Quest'anno l'onere e l'onore di organizzare i "Federdays Bmw" è toccato al Bmw Moto Club Umbria  con sede a Perugia presso la Concessionaria moto Palomba. Una due giorni intensa dedicata all'incontro tra soci dei vari moto club del marchio dell'elica sparsi in tutta Italia. Confesso che solitamente non sono attratto da questo tipo di manifestazione ma stavolta vista la location di Perugia, la mia appartenenza al club e soprattutto il confronto con tante persone appassionati di Gs Boxer come me mi ha convinto a partecipare.

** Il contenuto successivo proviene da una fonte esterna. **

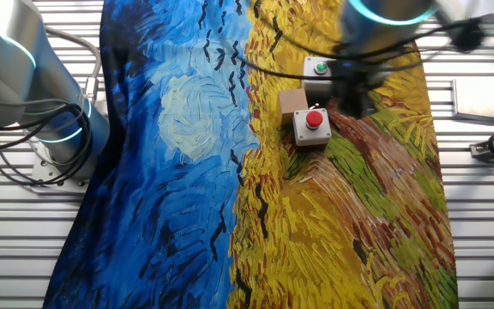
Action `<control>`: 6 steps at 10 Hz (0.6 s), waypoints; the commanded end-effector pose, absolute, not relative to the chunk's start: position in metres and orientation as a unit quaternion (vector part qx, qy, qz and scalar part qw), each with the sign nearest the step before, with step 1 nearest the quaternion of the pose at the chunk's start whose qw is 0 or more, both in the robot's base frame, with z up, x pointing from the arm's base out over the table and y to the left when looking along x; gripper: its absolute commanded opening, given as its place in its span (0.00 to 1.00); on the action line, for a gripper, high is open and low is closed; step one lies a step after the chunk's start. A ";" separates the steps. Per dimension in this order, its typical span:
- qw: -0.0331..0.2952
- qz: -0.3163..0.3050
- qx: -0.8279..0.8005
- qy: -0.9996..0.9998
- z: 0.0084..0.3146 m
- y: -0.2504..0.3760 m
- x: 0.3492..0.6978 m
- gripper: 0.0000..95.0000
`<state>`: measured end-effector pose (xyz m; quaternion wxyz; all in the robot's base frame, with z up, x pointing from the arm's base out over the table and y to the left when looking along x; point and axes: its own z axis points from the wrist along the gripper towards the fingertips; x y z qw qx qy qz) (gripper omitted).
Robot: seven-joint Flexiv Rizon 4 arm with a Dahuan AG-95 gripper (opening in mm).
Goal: Turn the hands of a clock
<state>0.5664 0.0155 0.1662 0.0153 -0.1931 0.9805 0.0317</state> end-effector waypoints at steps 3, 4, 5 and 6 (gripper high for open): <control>0.018 0.028 -0.191 0.981 0.164 0.024 0.575 0.00; 0.019 0.028 -0.193 0.981 0.164 0.024 0.575 0.00; 0.018 0.027 -0.197 0.980 0.164 0.024 0.575 0.00; 0.018 0.028 -0.199 0.979 0.164 0.024 0.575 0.00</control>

Il parcheggio di Pian di Massiano, una parte della cui superficie era stata destinata all'incontro, è stata addobbata con perizia da numerose strutture gonfiabili e da gazebo usati dall'organizzazione per le iscrizioni, soprattutto spettacolare il motorhome che Bmw Italia a messo a disposizione per accogliere e registrare quanti nei due giorni si accodavano per la prova moto con a disposizione l'intera gamma di modelli Bmw.



Nel pomeriggio di sabato, una volta regolarizzate le iscrizioni e preso possesso degli alberghi convenzionati, una marea di motociclisti armati di mappe e cartine ha invaso il centro storico del capoluogo umbro per la visita della città fra odori, sapori e bellezze artistiche fino a sera, quando ai Giardini Carducci è stata servita la cena allietata da musica, festa, canti e balli. La domenica mattina le staffette del Moto Club si sono adoperate guidando a gruppi, con partenze scaglionate, i partecipanti verso Piazza 4 Novembre centro della città. Veramente di grande impatto visivo la moltitudine di moto parcheggiate, in tarda mattinata,  davanti alla Sala dei Notari e intorno alla fontana. 



Come ogni manifestazione che si rispetti non potevano mancare, per finire, i saluti del Sindaco Andrea Romizi e il ringraziamento del Presidente del Bmw M.C. Umbria Riccardo Paolotti a tutti i partecipanti.